Effective medication management requires a trustworthy intelligence layer
The role of the LLM should be to interpret, surface, and support the underlying clinical content—not change or override it. Some applications of AI are superior choices for clinical solutions—especially in medication dosing when margins of error are small and patient safety is a priority.
Deterministic AI is rules-based and operates on fixed logic. This contrasts with probabilistic or generative AI which works from predictions and likelihood, creating a dynamic where—if not carefully validated—outputs can vary even with identical prompts or even hallucinate, which may impact patient safety standards.
In medication management, AI solutions need this rules-based logic and to be built on content generated and guided by clinical expertise. A 2025 study found that a generic LLM solution scored only 54% on basic drug interaction checks. A 2024 study from the National Institutes of Health linked adverse drug events to 5% to 28% of acute geriatric medical admissions—some of the most severe consequences of inappropriate medication use for older adults. Globally, the World Health Organization attributes more than half of all medical harm to medications.
Medication management cannot tolerate variability—making deterministic standards critical for trustworthy clinical AI. Strong governance at the final stage of the workflow is essential to preserve the integrity of the original expert-driven content.

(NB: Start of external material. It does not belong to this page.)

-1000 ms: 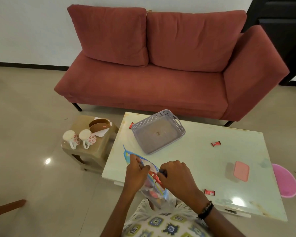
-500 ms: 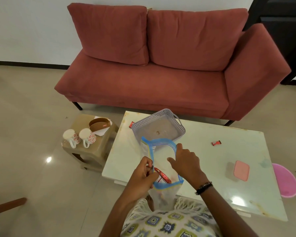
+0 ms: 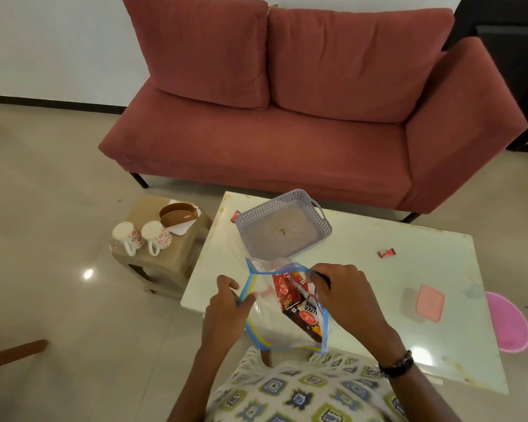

DIY medication data collides with clinician needs
Many organizations are experimenting with internally assembled medication management workflows using commercially available probabilistic tools. This approach fails to infuse clinician insights and expert content into the entire medication workflow—and often lacks the consistency required to help inform high-risk decisions.
This is a problem because medication information is connected to highly-engaged clinical content. Over the last five years, clinicians using UpToDate® sought dosing guidance in 32% of safety-related protocols. This comes second only to infection prevention searches, which were 40% of all patient safety-related lookups.
High levels of clinician engagement underscore how central medication decisions are to daily clinical workflows—and why gaps in intelligence layers introduce outsized risk.
Medication management workflows are becoming more complex
The intersection of AI and medication decision-making is becoming higher risk as drug development expands and high-alert medications are increasingly in play.
Between 2010 and 2019, the number of new drugs approved for sale by the US Food and Drug Administration increased by 60%. From 2023 to 2025, there was a continual flow of drug approvals with 151 novel drug approvals and 61 new biological treatments.
The risk implications are high when it comes to medication management. If AI hallucinates or guesses, the smallest dosing math error can impact patient safety. The most frequently searched high-alert drug topics in UpToDate from 2021-2025 are:
- DOAC dosing – 1.61 M
- Heparin & LMWH – 1.43 M
- Warfarin/VKAs – 773,000
- Vancomycin - 673,000
- Digoxin toxicity/dosing – 567,000
- Aminoglycosides – 430,000
In these scenarios, AI supported by governance and built on expert-generated clinical content is critical to support reliable care decision-making. Grounding AI governance in these standards can also reduce the need for high-risk trial-and-error with solutions not purpose-built for healthcare enterprise needs.